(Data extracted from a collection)
┌────────
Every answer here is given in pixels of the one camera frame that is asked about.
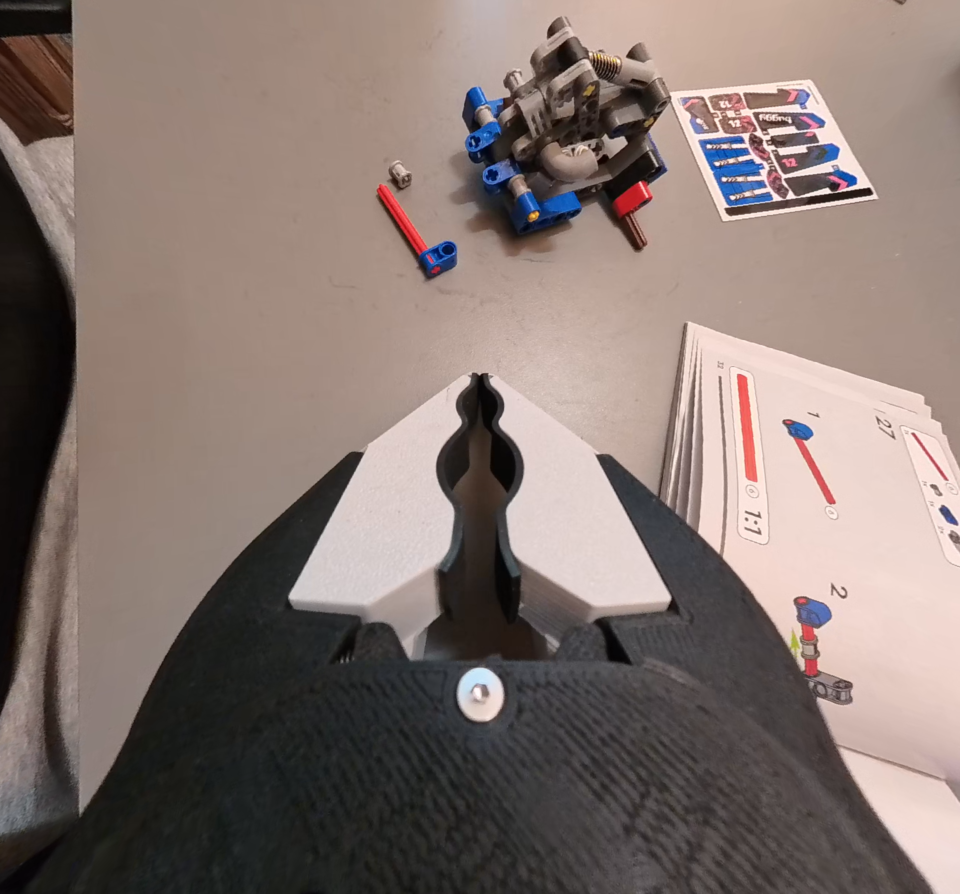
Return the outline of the open lego instruction booklet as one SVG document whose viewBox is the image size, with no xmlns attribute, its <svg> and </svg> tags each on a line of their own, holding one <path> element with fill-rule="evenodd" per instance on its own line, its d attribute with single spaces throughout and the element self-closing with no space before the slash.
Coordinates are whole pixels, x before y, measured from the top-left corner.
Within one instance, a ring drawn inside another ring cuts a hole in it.
<svg viewBox="0 0 960 894">
<path fill-rule="evenodd" d="M 683 327 L 660 497 L 765 610 L 870 804 L 958 892 L 958 464 L 922 394 Z"/>
</svg>

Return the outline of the lego sticker sheet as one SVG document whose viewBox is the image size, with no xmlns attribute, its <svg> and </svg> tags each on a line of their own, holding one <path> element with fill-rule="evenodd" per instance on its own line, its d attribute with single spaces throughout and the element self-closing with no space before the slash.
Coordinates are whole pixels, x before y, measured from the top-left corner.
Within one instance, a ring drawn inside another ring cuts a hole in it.
<svg viewBox="0 0 960 894">
<path fill-rule="evenodd" d="M 675 91 L 671 104 L 724 223 L 878 198 L 810 79 Z"/>
</svg>

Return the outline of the blue grey lego assembly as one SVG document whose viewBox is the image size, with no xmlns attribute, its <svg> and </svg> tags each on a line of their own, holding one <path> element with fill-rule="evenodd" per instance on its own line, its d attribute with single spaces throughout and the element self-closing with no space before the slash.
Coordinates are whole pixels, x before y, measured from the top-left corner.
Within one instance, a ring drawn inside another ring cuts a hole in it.
<svg viewBox="0 0 960 894">
<path fill-rule="evenodd" d="M 639 211 L 666 163 L 651 137 L 670 91 L 645 43 L 616 55 L 588 48 L 566 16 L 534 49 L 530 74 L 510 71 L 503 98 L 475 85 L 464 96 L 464 149 L 482 168 L 522 237 L 569 222 L 603 195 L 637 251 L 647 246 Z"/>
</svg>

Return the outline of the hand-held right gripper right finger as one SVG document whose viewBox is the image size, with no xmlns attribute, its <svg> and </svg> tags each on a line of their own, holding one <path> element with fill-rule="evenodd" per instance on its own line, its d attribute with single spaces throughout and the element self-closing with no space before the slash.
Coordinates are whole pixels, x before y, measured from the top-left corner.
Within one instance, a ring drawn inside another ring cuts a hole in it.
└────────
**Required work**
Every line that holds the string "lego" must be copied from the records above.

**Response to this exercise**
Return the outline of the open lego instruction booklet as one SVG document whose viewBox is the image size, with no xmlns attribute, its <svg> and </svg> tags each on a line of their own, holding one <path> element with fill-rule="evenodd" per instance on its own line, its d attribute with single spaces throughout and the element self-closing with no space before the slash.
Return the outline of the lego sticker sheet as one SVG document whose viewBox is the image size, with no xmlns attribute, its <svg> and </svg> tags each on a line of their own, holding one <path> element with fill-rule="evenodd" per instance on its own line, its d attribute with single spaces throughout and the element self-closing with no space before the slash.
Return the outline of the blue grey lego assembly as one SVG document whose viewBox is the image size, with no xmlns attribute, its <svg> and </svg> tags each on a line of their own, holding one <path> element with fill-rule="evenodd" per instance on its own line, its d attribute with single spaces throughout and the element self-closing with no space before the slash.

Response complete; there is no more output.